Le Journal de Montreal - Weekend
FASCINANTE PLONGÉE DANS LE MIEL !
L’image est facile, vu le thème abordé, mais il reste vrai d’affirmer que Reine de miel est un délicieux roman !
Simon Paradis vient d’une famille d’apiculteurs et c’est fort de cette histoire familiale comme de ses connaissances qu’il livre un premier roman entièrement tourné vers cet univers méconnu de la récolte du miel. Quel monde on découvrira !
On entre pourtant de manière bien particulière dans Reine de miel. Au début du livre, un homme est retrouvé sans vie dans une cuve industrielle de miel, dans le petit village de Saint-Hughes. Il s’agit d’un étranger que nul ne connaît ; retirer son corps de la substance collante ne sera pas une mince affaire !
Mais l’affaire reste en plan puisqu’au chapitre suivant, nous voilà au Mexique, avec un collectionneur de masques de miel ; l’autre d’après, retour à Saint-Hughes, mais au milieu du 20e siècle. Si on avance encore dans le roman, nous voici en 1867, sur un bateau, en route vers l’Exposition universelle de Paris avec l’apiculteur Thomas Valiquet, de Saint-Hilaire.
Sans oublier ce jeune homme, bien contemporain celui-là, qui écrit au « je » son histoire et qui fuit sa famille, ce qui le conduira néanmoins à tenter l’expérience d’installer des ruches au coeur de Montréal.
Bref, les chapitres se suivent sans qu’un fil ne se dégage clairement. Mais on s’en soucie peu, car ce qui se révèle de page en page est fascinant. Qui aurait cru que les moeurs des abeilles, le développement de l’apiculture au Québec et les rituels d’initiation des apiculteurs puissent être si passionnants ?
Il faut dire que Simon Paradis sait raconter cette saga. En fin connaisseur, il trouve les mots pour présenter les catégories de miel : celui-ci, « âpre et boisé, avec un reflet bleuté, lorsque mis sous la lumière », cet autre, « vinaigré un tantinet comme un parfum étouffant ». Cette manière de décrire, soignée et évocatrice, tient tout au long du roman.

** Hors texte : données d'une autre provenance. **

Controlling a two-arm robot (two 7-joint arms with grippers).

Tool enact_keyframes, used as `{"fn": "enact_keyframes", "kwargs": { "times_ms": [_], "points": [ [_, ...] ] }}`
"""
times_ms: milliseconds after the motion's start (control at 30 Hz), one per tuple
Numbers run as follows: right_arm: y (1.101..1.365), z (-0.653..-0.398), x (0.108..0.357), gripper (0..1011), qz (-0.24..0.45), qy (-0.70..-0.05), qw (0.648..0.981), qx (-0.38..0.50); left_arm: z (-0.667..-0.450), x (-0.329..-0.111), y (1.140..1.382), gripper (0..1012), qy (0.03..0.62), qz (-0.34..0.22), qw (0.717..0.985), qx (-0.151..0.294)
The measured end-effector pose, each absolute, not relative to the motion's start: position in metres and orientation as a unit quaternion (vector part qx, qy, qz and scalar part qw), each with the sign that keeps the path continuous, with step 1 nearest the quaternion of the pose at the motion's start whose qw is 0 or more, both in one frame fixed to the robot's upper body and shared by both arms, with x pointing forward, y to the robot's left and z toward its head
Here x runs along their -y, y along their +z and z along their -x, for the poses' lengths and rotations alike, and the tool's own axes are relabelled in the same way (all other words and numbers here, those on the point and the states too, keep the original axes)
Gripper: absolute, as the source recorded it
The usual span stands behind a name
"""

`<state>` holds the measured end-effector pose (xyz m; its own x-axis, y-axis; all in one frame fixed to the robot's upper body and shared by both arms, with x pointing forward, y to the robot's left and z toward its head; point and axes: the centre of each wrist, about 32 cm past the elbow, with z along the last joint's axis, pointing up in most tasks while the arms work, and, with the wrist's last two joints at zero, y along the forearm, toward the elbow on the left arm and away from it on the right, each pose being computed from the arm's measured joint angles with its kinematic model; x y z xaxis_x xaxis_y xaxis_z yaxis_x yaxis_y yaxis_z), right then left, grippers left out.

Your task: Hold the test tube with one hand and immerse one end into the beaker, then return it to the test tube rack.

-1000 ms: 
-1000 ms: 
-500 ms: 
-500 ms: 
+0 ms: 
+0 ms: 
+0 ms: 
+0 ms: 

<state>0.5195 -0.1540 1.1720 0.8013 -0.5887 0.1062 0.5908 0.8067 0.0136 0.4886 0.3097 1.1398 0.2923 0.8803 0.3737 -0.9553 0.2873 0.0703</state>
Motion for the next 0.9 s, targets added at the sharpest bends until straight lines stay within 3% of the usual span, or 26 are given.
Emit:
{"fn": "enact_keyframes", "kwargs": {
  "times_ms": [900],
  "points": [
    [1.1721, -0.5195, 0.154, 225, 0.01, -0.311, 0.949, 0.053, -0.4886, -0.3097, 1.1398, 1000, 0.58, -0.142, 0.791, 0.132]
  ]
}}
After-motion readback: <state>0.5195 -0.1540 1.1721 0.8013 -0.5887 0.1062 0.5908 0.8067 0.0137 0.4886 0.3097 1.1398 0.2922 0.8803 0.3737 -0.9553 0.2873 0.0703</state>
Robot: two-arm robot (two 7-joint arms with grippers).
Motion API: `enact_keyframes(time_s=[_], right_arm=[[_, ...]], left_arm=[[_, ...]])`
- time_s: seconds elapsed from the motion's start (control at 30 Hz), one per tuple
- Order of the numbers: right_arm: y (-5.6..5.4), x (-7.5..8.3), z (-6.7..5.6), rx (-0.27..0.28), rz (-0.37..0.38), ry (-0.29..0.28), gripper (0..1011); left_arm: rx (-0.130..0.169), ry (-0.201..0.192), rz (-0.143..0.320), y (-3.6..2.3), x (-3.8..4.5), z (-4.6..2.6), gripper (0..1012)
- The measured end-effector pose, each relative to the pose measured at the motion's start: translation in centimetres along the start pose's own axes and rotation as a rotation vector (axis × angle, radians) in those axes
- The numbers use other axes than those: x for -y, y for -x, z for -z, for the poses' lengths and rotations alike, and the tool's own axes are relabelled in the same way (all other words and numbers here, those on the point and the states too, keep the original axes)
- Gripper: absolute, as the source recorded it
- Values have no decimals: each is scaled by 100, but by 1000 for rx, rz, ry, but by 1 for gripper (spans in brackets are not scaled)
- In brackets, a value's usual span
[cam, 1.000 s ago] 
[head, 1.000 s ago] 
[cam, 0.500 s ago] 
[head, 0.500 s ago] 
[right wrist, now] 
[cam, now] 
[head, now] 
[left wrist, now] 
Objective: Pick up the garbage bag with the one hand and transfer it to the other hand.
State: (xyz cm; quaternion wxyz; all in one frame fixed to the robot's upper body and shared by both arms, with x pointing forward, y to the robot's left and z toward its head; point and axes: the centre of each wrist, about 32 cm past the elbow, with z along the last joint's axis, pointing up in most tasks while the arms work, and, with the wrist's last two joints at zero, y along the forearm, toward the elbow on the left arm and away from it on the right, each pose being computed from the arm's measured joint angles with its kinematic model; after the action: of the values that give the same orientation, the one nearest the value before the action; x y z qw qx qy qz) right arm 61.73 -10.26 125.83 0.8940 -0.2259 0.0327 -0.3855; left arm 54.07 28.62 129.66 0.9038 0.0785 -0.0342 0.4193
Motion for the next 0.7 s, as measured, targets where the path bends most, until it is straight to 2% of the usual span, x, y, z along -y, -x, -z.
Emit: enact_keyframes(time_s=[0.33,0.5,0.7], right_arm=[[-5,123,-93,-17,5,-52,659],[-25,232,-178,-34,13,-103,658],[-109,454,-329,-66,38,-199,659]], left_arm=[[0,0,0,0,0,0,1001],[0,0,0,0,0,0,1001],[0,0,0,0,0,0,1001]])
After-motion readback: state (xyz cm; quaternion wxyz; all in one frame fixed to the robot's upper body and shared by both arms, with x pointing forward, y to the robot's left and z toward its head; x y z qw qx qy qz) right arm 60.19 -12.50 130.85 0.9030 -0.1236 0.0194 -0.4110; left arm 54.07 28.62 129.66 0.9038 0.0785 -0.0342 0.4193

Il nous fait voir aussi la rude besogne des hommes qui travaillent avec les abeilles – une collaboration indispensable, car c’est leur absence de peur qui protège les apiculteurs de piqûres qui peuvent être mortelles.

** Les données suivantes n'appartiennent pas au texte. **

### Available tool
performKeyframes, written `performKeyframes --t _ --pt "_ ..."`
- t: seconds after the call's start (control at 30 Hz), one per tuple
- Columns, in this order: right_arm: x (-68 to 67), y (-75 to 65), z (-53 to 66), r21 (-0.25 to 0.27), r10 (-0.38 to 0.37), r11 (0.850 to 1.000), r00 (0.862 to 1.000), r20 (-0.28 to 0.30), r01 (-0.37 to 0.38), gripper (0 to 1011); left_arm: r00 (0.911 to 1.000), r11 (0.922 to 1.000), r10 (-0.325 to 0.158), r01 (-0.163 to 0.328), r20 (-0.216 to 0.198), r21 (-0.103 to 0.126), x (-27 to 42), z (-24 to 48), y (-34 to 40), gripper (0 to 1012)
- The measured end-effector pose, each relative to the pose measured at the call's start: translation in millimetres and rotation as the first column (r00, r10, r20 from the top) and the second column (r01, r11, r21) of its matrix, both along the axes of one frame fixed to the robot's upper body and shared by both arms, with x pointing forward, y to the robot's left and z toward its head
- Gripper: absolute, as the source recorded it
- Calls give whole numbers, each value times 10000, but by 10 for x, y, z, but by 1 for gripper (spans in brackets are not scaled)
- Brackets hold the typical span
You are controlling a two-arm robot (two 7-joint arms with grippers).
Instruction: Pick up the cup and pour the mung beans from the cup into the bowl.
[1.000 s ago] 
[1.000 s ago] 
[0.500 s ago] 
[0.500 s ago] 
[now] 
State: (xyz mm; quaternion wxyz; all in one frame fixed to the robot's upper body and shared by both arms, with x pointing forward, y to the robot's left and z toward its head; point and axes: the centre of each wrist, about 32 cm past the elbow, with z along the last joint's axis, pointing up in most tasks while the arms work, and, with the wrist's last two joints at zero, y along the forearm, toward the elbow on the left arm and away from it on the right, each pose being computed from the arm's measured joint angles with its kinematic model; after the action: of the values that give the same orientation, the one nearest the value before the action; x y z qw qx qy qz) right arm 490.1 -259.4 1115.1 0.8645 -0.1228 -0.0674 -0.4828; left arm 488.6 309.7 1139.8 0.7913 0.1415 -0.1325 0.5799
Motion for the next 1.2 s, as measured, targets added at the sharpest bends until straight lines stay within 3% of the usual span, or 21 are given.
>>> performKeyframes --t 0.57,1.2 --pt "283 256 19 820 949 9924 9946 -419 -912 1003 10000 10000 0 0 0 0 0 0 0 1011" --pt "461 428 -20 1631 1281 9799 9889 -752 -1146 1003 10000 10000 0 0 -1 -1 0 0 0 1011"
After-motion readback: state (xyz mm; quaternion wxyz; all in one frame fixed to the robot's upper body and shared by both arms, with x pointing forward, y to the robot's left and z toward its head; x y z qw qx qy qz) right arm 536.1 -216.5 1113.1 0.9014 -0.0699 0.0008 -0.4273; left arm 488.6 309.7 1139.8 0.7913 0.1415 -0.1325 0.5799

De même, il fait revivre un Québec oublié : celui, ambitieux, du 19e siècle où l’on voulait se mesurer aux Européens et aux Américains. En matière de production de miel, ceux-ci cherchent à faire plus alors qu’il s’agit de faire mieux. Le Québécois Valiquet l’a bien compris, qui a imaginé un nouveau type de ruche et qui, par croisement, entend créer une reine des neiges, indispensable abeille qui serait adaptée aux conditions climatiques d’ici.

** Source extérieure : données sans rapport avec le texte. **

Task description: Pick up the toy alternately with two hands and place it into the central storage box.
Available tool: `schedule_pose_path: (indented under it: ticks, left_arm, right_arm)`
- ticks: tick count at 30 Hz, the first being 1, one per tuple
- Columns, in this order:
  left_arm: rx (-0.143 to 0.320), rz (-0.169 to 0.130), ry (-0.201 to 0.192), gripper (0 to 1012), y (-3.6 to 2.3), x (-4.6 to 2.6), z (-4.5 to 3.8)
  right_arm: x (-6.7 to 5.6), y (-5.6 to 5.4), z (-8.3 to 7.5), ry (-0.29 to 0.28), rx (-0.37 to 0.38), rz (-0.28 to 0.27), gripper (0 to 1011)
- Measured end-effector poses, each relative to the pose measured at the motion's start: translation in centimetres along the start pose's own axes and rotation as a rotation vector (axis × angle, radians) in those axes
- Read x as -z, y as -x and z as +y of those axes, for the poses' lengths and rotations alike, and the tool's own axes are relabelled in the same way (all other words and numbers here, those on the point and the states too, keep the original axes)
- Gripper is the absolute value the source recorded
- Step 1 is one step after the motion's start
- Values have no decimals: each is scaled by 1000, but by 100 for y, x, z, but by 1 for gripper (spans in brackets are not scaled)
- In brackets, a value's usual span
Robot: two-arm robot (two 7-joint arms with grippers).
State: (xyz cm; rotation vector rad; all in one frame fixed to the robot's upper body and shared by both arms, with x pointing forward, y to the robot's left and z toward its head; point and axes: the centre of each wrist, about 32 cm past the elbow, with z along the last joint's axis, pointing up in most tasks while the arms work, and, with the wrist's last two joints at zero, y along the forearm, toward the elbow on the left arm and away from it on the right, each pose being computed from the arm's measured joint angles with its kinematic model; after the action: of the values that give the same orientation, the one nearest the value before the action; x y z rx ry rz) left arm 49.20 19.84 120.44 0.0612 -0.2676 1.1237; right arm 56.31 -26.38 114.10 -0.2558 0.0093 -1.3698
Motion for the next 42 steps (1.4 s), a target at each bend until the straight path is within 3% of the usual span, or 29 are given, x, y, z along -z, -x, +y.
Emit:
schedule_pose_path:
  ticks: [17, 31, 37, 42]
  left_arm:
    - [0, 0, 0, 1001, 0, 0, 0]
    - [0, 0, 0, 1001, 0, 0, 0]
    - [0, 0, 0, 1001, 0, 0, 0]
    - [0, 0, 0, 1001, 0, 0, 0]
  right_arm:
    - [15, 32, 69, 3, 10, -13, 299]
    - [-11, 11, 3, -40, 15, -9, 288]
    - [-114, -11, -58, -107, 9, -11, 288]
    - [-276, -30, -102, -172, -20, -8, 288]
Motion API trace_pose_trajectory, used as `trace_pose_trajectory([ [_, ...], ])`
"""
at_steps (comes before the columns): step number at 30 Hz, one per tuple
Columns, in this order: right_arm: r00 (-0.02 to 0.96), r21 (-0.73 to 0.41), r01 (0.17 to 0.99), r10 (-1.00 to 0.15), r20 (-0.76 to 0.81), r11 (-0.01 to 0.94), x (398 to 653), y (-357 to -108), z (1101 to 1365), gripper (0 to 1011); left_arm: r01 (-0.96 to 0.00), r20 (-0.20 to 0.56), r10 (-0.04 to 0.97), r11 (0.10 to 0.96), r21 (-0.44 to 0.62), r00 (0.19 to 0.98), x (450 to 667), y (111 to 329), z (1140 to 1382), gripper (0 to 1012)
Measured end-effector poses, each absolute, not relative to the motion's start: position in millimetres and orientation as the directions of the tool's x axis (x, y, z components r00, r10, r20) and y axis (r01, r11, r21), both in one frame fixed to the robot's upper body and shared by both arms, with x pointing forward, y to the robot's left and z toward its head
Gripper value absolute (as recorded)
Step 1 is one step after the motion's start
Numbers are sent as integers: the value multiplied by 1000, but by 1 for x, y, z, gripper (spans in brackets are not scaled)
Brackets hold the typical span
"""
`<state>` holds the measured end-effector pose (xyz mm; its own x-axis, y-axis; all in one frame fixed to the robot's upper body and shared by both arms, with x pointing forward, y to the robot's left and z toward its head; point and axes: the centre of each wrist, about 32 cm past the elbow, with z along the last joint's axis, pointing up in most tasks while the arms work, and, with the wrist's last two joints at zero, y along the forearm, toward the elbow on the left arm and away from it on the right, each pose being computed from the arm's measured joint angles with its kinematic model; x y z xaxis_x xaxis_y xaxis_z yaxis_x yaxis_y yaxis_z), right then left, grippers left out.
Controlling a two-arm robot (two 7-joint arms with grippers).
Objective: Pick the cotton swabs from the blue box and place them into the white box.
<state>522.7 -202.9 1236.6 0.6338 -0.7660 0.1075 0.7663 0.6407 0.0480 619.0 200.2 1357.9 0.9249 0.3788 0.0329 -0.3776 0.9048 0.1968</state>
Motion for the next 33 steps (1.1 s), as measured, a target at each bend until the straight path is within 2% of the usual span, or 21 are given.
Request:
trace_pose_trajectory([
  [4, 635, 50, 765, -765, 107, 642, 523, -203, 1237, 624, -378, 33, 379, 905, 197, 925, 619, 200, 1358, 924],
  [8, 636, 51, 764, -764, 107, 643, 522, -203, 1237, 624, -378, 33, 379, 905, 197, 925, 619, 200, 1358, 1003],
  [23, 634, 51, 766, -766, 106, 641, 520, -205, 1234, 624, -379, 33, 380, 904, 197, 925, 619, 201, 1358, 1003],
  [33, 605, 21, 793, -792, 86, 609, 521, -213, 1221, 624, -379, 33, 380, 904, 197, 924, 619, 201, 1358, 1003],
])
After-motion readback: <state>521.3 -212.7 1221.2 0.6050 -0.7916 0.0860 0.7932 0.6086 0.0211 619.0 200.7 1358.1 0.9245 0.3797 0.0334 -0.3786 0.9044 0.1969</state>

Peu à peu, on comprend que les chapitres s’entrelacent : les mêmes personnages réapparaissent et le masque de miel devient un objet fétiche, incontournable du récit. Toute une trame familiale, sept générations de drames et d’espoirs, est à se déployer dans un apparent désordre que la conclusion vient réconcilier.
Le parcours est non seulement riche, mais décidément savoureux.